* [TASK DESCRIPTION]
Tally up the lines in the material where the word "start" appears, then give the total and nothing else.

* [DATA EXTRACT]
# # # # # # #

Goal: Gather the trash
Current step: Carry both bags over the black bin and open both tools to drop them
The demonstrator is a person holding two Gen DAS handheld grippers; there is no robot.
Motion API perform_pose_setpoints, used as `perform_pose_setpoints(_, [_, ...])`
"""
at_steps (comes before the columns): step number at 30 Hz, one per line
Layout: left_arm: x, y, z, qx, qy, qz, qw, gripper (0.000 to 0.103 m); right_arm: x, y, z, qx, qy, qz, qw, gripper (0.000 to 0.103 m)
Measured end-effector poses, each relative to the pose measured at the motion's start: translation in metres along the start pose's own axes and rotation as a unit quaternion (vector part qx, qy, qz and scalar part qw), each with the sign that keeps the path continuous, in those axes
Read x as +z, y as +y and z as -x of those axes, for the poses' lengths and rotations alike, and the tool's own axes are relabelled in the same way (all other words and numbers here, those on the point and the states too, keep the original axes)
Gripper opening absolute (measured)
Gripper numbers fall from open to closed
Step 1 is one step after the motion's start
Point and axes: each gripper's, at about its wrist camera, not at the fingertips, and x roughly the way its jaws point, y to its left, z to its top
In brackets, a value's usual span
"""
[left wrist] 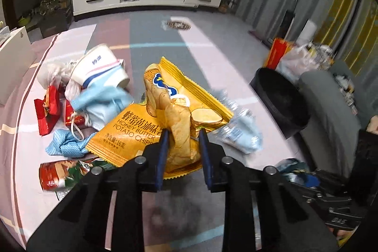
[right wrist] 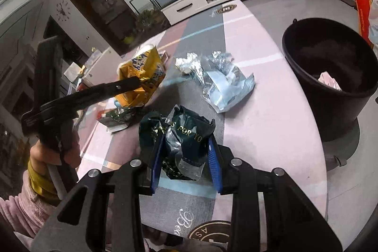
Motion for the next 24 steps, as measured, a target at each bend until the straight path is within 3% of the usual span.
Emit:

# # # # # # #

* [EXERCISE RESULT]
2